[Saved data entries]

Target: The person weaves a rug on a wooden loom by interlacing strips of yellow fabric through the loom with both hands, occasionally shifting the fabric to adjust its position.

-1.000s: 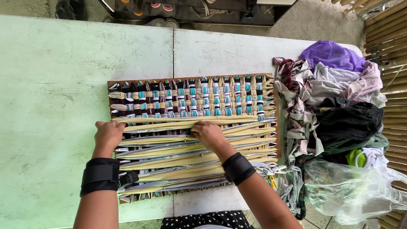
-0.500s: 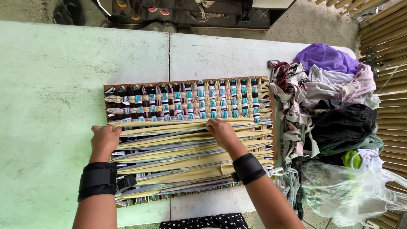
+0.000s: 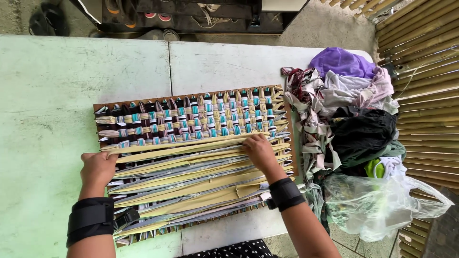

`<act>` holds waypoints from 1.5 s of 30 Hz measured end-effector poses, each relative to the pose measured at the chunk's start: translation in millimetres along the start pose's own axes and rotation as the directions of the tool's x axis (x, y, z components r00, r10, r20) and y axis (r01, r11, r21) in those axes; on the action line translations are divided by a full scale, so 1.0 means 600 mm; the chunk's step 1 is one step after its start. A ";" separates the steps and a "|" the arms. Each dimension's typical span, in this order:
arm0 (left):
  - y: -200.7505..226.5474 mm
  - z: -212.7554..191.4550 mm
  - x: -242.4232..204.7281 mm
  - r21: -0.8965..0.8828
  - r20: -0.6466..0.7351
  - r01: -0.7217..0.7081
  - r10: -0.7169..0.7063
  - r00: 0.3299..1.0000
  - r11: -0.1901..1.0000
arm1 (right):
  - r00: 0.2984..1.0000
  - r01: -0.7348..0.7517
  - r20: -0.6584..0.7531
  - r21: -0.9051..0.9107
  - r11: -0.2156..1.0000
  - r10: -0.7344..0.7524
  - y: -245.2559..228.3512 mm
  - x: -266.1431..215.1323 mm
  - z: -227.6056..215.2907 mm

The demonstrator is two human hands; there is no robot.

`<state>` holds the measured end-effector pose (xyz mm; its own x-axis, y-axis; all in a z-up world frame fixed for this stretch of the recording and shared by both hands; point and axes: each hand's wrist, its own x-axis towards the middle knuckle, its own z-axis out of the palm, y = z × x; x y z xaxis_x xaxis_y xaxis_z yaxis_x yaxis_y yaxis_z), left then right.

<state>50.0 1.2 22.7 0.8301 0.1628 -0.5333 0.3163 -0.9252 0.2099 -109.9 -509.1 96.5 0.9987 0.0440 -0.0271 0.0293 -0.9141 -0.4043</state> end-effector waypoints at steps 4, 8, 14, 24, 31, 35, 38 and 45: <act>-0.006 0.006 0.004 -0.004 -0.006 -0.004 0.004 1.000 1.000 | 0.991 -0.119 -0.061 -0.030 0.992 0.117 0.040 -0.037 -0.026; -0.005 0.003 0.000 0.012 -0.011 -0.009 0.010 1.000 1.000 | 0.944 -0.283 -0.146 0.101 0.954 0.296 0.067 -0.053 -0.025; -0.020 0.016 0.008 0.024 -0.036 -0.039 0.040 0.999 0.999 | 0.874 -0.411 -0.331 -0.115 0.904 0.356 0.081 -0.060 -0.062; -0.014 0.011 0.008 0.037 -0.020 0.021 -0.020 1.000 0.999 | 0.661 -0.723 -0.209 0.079 0.686 0.721 0.190 -0.083 -0.032; -0.032 0.023 0.014 0.019 -0.041 0.010 -0.010 0.999 1.000 | 0.577 -0.709 -0.309 0.270 0.651 0.756 0.231 -0.076 -0.056; -0.026 0.021 0.014 0.010 -0.035 0.026 -0.026 0.999 1.000 | 0.605 -0.706 -0.249 0.270 0.654 0.756 0.263 -0.053 -0.051; -0.030 0.021 0.016 0.023 -0.029 0.033 -0.032 0.999 0.999 | 0.605 -0.712 -0.219 0.281 0.643 0.766 0.258 -0.040 -0.049; -0.038 0.029 0.023 -0.007 -0.044 0.015 -0.015 0.999 1.000 | 0.568 -0.720 -0.043 0.459 0.521 0.822 0.287 -0.036 -0.044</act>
<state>46.4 18.4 -3.6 0.8447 0.1915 -0.4998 0.3315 -0.9204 0.2075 -125.4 -678.3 51.4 0.5934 -0.7434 -0.3086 -0.7228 -0.3235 -0.6107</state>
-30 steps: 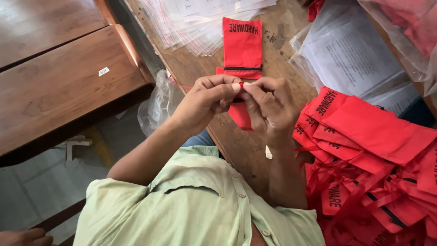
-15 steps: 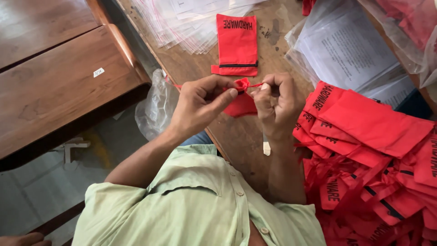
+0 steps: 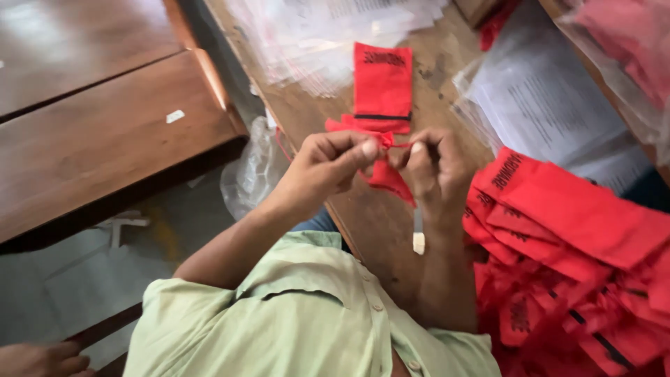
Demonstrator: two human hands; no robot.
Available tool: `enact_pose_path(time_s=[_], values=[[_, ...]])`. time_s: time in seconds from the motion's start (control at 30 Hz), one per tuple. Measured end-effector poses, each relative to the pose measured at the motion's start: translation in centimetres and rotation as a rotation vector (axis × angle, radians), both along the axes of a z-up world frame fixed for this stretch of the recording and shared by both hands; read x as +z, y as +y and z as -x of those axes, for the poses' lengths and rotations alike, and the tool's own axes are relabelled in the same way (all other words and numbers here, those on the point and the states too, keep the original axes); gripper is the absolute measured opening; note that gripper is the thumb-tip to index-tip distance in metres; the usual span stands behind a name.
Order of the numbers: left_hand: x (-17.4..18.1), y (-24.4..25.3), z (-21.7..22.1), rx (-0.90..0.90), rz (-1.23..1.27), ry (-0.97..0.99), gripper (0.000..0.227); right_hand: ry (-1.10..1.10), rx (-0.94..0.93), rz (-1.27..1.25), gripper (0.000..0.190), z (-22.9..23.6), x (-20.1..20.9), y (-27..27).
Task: Threading and tying red ribbons through small red fabric pouches labeled hardware.
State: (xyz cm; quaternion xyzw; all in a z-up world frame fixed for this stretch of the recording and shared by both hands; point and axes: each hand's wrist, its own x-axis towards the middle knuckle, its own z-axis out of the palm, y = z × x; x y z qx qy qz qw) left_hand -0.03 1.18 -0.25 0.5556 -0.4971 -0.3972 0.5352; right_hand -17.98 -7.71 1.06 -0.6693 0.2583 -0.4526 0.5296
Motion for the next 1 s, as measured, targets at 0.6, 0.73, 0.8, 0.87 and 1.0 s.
enact_pose_path(time_s=[0.6,0.73,0.8,0.87,1.0], values=[[0.2,-0.5,1.8,0.155,0.427,-0.306,0.020,0.437,-0.127,0.699,0.017,-0.3,3.3,2.1],[-0.2,-0.2,1.9,0.222,0.549,-0.461,0.021,0.394,-0.171,0.842,0.019,-0.2,3.2,2.2],[-0.7,0.0,1.6,0.282,0.584,-0.537,0.023,0.358,-0.157,0.856,0.018,-0.3,2.8,2.3],[-1.2,0.2,1.4,0.235,0.623,-0.583,0.032,0.405,-0.199,0.807,0.014,-0.1,2.5,2.5],[-1.5,0.2,0.6,0.219,0.646,-0.686,0.039,0.409,-0.224,0.736,0.009,-0.6,1.0,2.4]])
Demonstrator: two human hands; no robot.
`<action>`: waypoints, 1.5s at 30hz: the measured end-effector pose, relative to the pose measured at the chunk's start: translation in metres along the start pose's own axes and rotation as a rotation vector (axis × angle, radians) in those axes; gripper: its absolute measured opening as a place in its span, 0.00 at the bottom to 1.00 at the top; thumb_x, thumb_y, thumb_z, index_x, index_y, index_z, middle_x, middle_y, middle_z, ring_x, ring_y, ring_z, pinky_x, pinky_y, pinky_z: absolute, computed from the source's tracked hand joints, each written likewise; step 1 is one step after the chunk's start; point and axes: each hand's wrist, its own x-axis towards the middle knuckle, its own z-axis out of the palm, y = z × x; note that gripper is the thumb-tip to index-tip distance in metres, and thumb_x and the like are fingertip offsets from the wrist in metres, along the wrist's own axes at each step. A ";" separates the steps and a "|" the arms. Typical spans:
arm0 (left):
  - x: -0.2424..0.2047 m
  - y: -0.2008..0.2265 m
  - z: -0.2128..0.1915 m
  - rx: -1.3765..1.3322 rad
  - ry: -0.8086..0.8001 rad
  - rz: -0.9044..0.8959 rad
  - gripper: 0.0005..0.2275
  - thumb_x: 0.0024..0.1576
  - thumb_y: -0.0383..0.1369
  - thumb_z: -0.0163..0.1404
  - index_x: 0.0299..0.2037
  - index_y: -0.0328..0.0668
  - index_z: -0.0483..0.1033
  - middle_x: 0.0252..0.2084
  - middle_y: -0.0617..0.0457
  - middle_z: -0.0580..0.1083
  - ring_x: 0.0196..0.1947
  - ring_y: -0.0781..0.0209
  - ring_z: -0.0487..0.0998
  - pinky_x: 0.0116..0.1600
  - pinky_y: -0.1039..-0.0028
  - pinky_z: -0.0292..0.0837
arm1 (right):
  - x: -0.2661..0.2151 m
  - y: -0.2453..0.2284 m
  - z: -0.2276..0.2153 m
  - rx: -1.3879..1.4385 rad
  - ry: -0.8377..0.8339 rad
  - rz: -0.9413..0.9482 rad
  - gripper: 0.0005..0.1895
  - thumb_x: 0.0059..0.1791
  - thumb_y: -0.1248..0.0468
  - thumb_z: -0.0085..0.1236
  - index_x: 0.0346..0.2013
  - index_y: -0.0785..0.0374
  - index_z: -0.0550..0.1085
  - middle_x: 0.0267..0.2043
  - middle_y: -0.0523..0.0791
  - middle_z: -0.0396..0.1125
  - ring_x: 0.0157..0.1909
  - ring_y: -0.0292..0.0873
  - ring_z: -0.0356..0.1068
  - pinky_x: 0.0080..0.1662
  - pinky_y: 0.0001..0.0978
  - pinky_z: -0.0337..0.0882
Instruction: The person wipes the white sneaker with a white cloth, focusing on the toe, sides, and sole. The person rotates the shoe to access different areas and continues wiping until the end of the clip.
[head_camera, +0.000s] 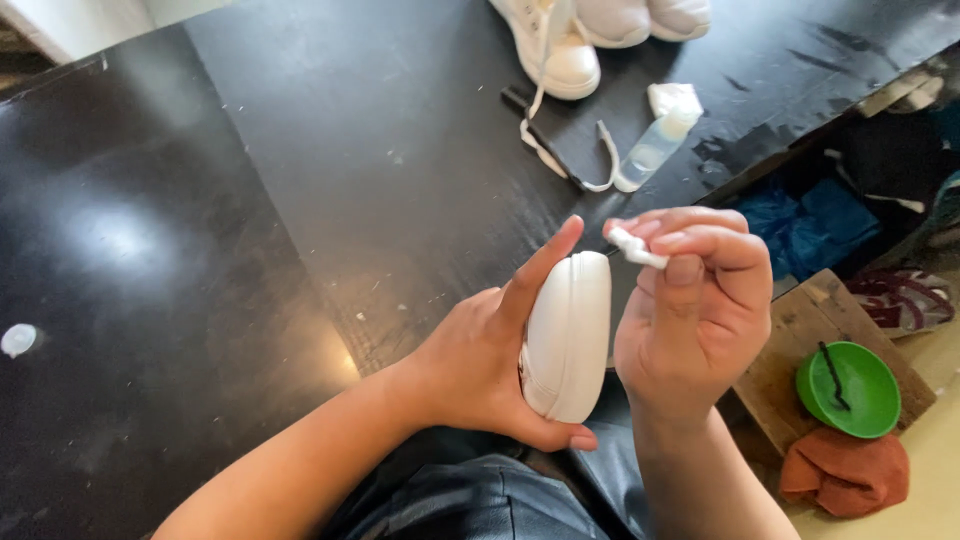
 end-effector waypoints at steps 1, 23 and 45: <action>0.003 0.001 0.002 0.000 -0.003 0.010 0.61 0.38 0.60 0.61 0.77 0.50 0.32 0.43 0.53 0.77 0.40 0.48 0.81 0.48 0.64 0.77 | 0.000 -0.002 -0.006 -0.004 0.003 -0.009 0.09 0.60 0.58 0.48 0.42 0.61 0.66 0.42 0.47 0.62 0.45 0.43 0.69 0.56 0.38 0.79; 0.145 -0.034 0.075 -1.081 0.220 -0.476 0.42 0.53 0.59 0.50 0.76 0.51 0.51 0.58 0.36 0.71 0.50 0.51 0.76 0.57 0.54 0.74 | 0.095 0.177 -0.104 -0.700 -0.064 -0.406 0.01 0.54 0.68 0.64 0.39 0.63 0.80 0.42 0.46 0.76 0.45 0.50 0.72 0.51 0.40 0.69; 0.126 -0.082 0.110 -1.403 0.232 -0.448 0.43 0.53 0.65 0.48 0.68 0.37 0.61 0.59 0.37 0.74 0.47 0.56 0.81 0.53 0.65 0.79 | 0.082 0.241 -0.119 -0.127 0.278 0.210 0.29 0.48 0.76 0.66 0.60 0.54 0.66 0.63 0.44 0.59 0.50 0.41 0.71 0.47 0.52 0.83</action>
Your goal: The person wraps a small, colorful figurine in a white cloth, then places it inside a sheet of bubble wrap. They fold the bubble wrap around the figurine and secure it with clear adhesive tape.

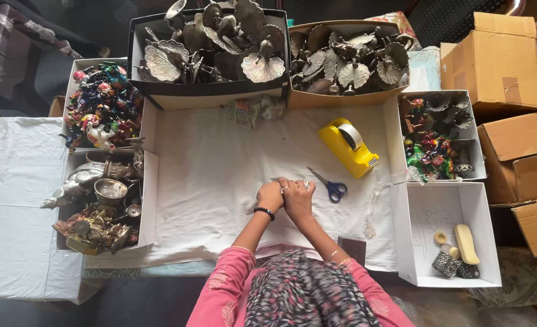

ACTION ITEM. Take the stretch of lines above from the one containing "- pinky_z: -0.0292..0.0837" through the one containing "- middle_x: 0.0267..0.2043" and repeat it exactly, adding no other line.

SOLUTION.
  - pinky_z: -0.0292..0.0837
arm1 (right):
  - x: -0.2661..0.2151 m
  - y: -0.2453..0.2284 m
  - z: -0.2276..0.2153 m
  - rx: -1.3879..1.4385 rad
  - ry: -0.8377..0.8339 rad
  - rz: -0.9413..0.9482 rad
  - gripper: 0.0005..0.1895
  - thumb_x: 0.0059..0.1791
  - thumb_y: -0.1248..0.0468
  - thumb_z: -0.0085..0.1236
  - index_x: 0.0346..0.2013
  - index_y: -0.0785..0.0374
  - index_z: -0.0550..0.1085
  - middle_x: 0.0267..0.2043

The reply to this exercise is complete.